## TASK DIRECTIONS
In the entries below, filter for the word "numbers" and copy every matching line.

=-=-=

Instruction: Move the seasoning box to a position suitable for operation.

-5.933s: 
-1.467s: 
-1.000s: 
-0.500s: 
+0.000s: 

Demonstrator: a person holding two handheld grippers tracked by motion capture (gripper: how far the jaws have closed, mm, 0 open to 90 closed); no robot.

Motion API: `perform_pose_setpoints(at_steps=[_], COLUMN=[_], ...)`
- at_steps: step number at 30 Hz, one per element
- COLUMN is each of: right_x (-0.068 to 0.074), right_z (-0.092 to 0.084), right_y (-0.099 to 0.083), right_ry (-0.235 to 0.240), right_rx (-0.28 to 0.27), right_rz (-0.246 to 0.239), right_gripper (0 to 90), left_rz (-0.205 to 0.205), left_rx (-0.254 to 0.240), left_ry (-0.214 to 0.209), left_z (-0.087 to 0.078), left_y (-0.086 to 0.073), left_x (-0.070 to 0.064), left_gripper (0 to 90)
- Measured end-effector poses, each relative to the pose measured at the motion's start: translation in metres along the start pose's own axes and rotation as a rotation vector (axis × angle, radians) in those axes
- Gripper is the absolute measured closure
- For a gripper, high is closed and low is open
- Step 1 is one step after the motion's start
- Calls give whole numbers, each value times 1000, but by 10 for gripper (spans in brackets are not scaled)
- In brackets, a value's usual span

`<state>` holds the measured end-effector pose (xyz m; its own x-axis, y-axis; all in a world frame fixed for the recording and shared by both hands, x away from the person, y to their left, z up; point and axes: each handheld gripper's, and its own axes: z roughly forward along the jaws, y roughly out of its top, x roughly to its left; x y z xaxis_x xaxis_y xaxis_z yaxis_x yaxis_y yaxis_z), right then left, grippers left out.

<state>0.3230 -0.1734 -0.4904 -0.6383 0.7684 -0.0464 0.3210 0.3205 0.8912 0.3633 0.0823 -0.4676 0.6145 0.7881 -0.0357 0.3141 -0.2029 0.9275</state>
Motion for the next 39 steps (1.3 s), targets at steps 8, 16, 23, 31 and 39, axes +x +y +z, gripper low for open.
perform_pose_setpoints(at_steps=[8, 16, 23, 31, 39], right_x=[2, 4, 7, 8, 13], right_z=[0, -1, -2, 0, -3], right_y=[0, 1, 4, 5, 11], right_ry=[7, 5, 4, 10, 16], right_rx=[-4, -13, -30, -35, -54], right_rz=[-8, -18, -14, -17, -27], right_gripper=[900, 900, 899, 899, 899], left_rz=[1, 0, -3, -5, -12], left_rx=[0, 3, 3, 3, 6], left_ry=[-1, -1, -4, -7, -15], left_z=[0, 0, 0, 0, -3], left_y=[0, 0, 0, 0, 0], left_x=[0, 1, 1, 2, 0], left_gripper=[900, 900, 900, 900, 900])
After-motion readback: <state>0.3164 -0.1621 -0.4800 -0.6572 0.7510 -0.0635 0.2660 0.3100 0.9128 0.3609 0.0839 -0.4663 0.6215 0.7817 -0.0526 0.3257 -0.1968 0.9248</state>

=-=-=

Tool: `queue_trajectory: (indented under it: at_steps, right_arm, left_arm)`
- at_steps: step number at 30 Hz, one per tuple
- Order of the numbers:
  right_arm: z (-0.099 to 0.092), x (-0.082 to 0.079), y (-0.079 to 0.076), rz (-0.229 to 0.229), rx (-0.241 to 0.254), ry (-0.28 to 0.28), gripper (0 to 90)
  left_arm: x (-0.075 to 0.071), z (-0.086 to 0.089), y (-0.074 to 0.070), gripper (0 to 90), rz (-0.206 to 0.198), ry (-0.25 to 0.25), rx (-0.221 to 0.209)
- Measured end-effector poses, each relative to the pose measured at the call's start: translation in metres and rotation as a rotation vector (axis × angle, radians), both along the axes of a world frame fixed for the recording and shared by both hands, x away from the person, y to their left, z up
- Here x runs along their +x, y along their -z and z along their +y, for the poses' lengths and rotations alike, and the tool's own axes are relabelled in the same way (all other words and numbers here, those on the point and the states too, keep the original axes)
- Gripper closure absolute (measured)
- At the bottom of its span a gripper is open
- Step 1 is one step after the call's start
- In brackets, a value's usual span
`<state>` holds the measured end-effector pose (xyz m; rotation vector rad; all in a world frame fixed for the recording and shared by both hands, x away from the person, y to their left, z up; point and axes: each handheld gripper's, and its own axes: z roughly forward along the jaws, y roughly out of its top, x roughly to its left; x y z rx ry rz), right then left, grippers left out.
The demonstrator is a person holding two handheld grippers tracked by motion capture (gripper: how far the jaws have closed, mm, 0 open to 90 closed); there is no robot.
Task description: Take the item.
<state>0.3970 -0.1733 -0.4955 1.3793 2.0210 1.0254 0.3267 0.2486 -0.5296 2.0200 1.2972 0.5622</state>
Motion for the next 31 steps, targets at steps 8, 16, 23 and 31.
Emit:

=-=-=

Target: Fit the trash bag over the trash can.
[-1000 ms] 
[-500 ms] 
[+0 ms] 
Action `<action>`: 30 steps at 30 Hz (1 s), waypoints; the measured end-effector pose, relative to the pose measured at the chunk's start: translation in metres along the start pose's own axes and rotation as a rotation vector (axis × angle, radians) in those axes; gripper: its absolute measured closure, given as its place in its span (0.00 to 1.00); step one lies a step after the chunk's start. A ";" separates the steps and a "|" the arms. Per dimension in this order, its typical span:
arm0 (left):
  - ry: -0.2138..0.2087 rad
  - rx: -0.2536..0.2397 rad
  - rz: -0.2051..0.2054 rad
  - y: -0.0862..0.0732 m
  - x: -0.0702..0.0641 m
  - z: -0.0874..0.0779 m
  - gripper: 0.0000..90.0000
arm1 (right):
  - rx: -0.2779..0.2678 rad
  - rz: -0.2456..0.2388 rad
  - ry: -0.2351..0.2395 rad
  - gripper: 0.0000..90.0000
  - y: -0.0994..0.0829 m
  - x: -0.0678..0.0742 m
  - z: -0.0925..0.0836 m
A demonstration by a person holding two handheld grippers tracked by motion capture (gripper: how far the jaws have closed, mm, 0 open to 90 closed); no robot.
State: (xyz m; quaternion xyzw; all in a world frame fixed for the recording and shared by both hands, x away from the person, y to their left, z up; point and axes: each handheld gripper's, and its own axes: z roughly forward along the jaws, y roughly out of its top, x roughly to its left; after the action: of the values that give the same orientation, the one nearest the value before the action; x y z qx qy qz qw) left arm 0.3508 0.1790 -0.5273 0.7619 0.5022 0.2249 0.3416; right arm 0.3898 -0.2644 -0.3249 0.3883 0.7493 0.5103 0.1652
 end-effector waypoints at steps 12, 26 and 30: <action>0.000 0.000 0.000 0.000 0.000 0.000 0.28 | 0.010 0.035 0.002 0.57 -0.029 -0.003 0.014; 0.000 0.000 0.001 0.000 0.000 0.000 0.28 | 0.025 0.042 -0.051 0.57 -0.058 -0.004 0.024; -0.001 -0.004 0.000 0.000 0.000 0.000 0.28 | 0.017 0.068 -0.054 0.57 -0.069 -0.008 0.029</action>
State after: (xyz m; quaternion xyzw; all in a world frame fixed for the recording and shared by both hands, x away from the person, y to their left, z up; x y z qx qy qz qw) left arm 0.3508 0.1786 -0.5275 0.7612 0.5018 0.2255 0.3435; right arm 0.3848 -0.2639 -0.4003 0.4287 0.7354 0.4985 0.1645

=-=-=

## REPLY
- Calls give whole numbers, each value times 1000, but by 10 for gripper (spans in brackets are not scaled)
- Order of the numbers:
- Here x runs along their +x, y along their -z and z along their +y, for the poses' lengths and rotations alike, and the tool's own axes are relabelled in the same way (all other words and numbers here, those on the point and the states too, keep the original axes)

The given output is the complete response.